EK: The Ralston Crawford Collection of Jazz Photography is wonderful; thank you so much for highlighting it! Since our issue is focused on gender and genre in pop music, Ryan and I were especially drawn to the images of dancers and drag performers at The Dew Drop Inn and The Tijuana Club. The Dew Drop is of course central to so many local and national stories, from the story of rock and R&B to the story of Black entrepreneurship in New Orleans to the story of the fight against segregation. The pictures in the Crawford collection help to drive home the way that queer individuals and cultures are at the heart of all of these stories in ways that aren’t always acknowledged. Could you talk a bit about how queer history is or isn’t registered in the archive, and how folks looking for queer histories within New Orleans music history might go about finding material? I’m thinking especially of some of the difficulties of translating terminology across different time periods; the photos at the Dew Drop are labeled as photos of “female impersonators” rather than as drag performers, which might make these photos difficult to find if one is using contemporary search terms. I’m also wondering about the importance of keeping LGTBQ+ figures and stories centered now, as the Dew Drop is being slated for renovation and revival in the coming year. How might some of the materials housed at the Hogan help to keep the intersections of gender, sexuality, music, and dance visible and accessible to different audiences?

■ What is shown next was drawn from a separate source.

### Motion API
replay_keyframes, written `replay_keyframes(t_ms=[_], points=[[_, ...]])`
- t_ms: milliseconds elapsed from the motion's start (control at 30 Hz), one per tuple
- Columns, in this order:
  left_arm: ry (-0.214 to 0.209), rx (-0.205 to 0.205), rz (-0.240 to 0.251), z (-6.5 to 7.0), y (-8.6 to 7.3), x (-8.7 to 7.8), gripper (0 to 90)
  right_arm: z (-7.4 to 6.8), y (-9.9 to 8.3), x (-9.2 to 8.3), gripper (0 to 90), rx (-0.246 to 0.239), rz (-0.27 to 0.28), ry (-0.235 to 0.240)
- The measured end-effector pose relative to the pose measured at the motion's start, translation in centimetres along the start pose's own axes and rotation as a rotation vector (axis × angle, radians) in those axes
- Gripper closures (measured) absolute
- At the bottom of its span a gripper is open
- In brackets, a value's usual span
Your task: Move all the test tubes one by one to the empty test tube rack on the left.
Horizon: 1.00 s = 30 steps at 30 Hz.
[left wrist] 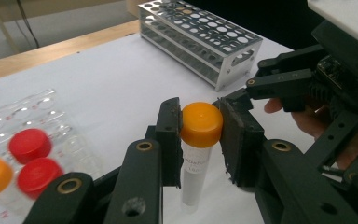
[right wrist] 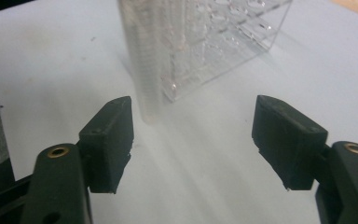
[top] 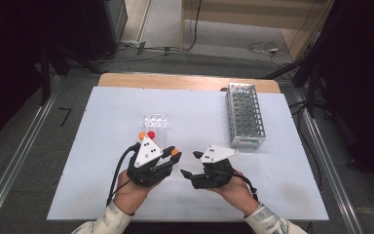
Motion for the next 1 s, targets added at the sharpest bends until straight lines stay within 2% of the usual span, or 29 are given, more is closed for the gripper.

Female Impersonators Photo.jpg

Female impersonators dance contest with Patsy Vidalia (front); Bobby Marchan, M.C.; [Joe Jones ?], piano, at 2836 LaSalle Street, New Orleans, Ralston Crawford Collection of Jazz Photography, Box 3 #19, Tulane University Special Collections, Tulane University, New Orleans, LA.


MW: Part of the challenge in fully representing queer history is that it can’t be done unless a person self-identifies as LGTBQ+ or research has been done on a person to establish their LGTBQ+ affiliation, connection, or status. Fortunately, there has been great research and writing on some of the Dew Drop Inn entertainers who were female impersonators, as well as events that showcased them. Among others, entertainer Patsy Vidalia was a mistress of ceremonies at the club and also a female impersonator, and veteran Black music artist and executive Bobby Marchan also worked there as an MC, performer, and female impersonator. Anyone seeking hidden queer histories within New Orleans music culture will have to do the research and work of uncovering, while acknowledging that a queer participant may or may not have wanted to be recognized as such for their own personal reasons. Regarding the difficulty of searching for drag performers versus “female impersonators,” the same conversation comes up regarding self-identification. For example, Marchan described himself in a 1998 interview as a “female impersonator,” so it is the duty of the archive to responsibly represent how a person self-identifies while noting modern trends in reparative language, identification, and description. The onus of the wonderful work to discover hidden queer histories is on the researcher, and it’s also on us as participants in this culture to archive our lives as they’re happening because they are the materials that will make up the archival collections for people centuries from now who are studying us in the present. What’s happening now is what will be history in the future. It is my goal as an archives professional to not simply wish to collect donated materials that can help researchers with this work, but to work with my colleagues to make certain that donated materials are, therefore, discoverable and accessible. That’s done through a dedication to responsible care and collection management of materials, and attention to queer histories in collection development, in addition to community reach and engaging meaningful relationships.